What is the best time frame for breakout trading? ›
Capturing volatility is key for breakout traders, and the forex market offers a plethora of opportunities in this regard. The most popular timeframes to capture short-term moves are 5 minutes, 15 minutes, and 30 minutes. Each timeframe can provide valuable insights as well as potential profit opportunities.
How accurate is the open range breakout strategy? ›
ORB Trading Strategy lets you quickly print money irrespective of the bull or bear attack with 90% accuracy. ORB is nothing but the opening range breakout trading strategy. You may find it when a range has been broken after a certain period of time from the market opening time.
What is the open market breakout strategy? ›
The ORB strategy is fundamentally a method that identifies strengths or weaknesses in the market within the first minutes of the trading session. This involves defining a range, based on the high and low prices reached during the opening period, which typically varies from the first 30 minutes to an hour of trading.
The opening range breakout strategy in day trading involves identifying the high and low prices within the first 30 minutes to an hour after the market opens. Traders then place buy orders above the identified high and sell orders below the low.
What is the time frame for opening range breakout? ›
The opening range is the space between the high and low of the price during a given period after the market opens. This period typically lasts less than an hour and the Opening Range Breakout (ORB) strategy uses these levels as entry points. Generally, traders use time frames of 5, 15 and 30 minutes to trade ORBs.
What is the 15 minute opening range breakout strategy? ›
To trade the Opening Range Breakout strategy, you want to allow the market to settle down for the first 15 minutes. You will often get a lot of volatility at the open, so this allows you to sit out the craziness of the opening bell and let the direction work itself out. Once the first 15 minutes are up, game on.
What is the 1 minute opening range breakout? ›
By default, the 1-minute opening range breakout alert is automatically triggered when a stock's price breaks above resistance for the first time during the trading day. To align with each alert, it's essential to utilize the corresponding time frame on the chart.

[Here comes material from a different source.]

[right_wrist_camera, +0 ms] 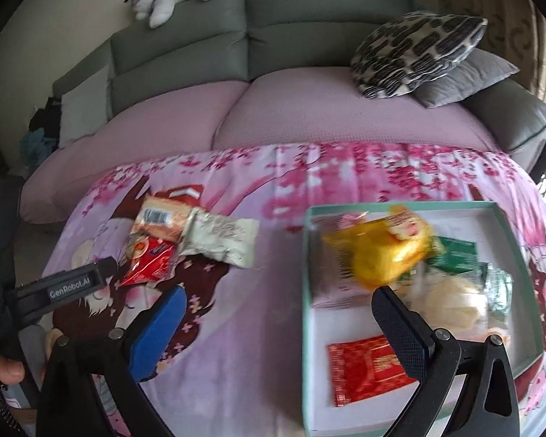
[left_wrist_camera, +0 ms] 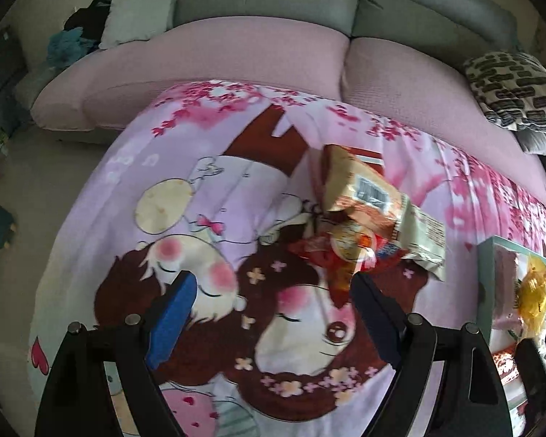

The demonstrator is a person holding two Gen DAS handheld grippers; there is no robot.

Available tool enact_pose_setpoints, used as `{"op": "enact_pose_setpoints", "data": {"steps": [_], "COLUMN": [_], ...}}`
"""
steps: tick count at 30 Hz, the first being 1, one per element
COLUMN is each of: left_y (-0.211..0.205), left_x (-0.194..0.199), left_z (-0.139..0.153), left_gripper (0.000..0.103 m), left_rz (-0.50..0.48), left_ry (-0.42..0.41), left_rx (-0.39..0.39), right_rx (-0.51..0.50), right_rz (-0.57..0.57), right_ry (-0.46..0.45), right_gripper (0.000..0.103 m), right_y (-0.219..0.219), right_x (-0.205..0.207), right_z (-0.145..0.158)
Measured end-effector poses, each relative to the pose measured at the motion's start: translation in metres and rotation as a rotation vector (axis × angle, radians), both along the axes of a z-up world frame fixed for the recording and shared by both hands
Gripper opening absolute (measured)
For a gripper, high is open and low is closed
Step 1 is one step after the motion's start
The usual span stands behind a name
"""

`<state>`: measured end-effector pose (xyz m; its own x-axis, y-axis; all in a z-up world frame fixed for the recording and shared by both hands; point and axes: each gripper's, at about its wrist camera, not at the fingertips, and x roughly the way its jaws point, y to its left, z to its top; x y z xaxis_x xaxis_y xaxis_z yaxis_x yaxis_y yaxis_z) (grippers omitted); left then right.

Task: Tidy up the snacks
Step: 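Move both tools back toward the orange and cream packets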

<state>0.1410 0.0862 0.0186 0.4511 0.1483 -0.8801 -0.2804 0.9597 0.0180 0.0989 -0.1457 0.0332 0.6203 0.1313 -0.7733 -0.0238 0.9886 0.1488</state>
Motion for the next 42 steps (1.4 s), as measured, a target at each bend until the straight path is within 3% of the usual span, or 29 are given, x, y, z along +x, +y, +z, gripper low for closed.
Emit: {"op": "enact_pose_setpoints", "data": {"steps": [11,18,32,38,42], "left_y": [0.041,0.04,0.027,0.031,0.033], "left_x": [0.005,0.02,0.05,0.049,0.049], "left_z": [-0.006,-0.007,-0.046,-0.054,-0.056], "left_gripper": [0.087,0.087,0.086,0.086,0.086], "left_rz": [0.058,0.019,0.022,0.041,0.041], "left_ry": [0.011,0.012,0.067,0.075,0.081], "left_rx": [-0.073,-0.142,-0.393,-0.466,-0.493], "right_rx": [-0.01,0.015,0.153,0.221,0.213], "right_rz": [0.075,0.071,0.093,0.096,0.1], "right_ry": [0.045,0.05,0.1,0.16,0.178], "right_gripper": [0.103,0.098,0.092,0.092,0.092], "right_y": [0.033,0.039,0.042,0.035,0.035], "right_x": [0.006,0.028,0.092,0.111,0.119], "right_z": [-0.026,-0.029,-0.049,-0.064,-0.069]}}
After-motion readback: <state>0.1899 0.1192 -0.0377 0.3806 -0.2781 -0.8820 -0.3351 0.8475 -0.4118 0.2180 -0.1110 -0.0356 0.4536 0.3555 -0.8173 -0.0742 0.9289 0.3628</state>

What is the 5-minute entry strategy? ›
The 5-Minute Momo strategy allows traders to profit from short bursts of momentum in forex pairs, while also providing solid exit rules required to protect profits.
What is the 5-minute option strategy? ›
The 5-minute binary options strategy focuses on executing trades within a five-minute window, aiming for quick decision-making and rapid returns. Traders often employ effective techniques for maximizing profits in this short timeframe.
What is an opening range breakout example? ›
Example of Opening Range Trading
A breakout at 9:55 a.m. above the opening range and the previous day's high gives traders an indication of further upside intraday momentum, and to favor long positions over short positions.
What is the opening price breakout strategy? ›
The Opening Range Breakout (ORB) is a classic trading strategy designed to capitalise on volatility during the first few minutes following the market's opening bell. Rooted in principles laid down in the 1960s, the strategy remains relevant today for both stock and forex markets.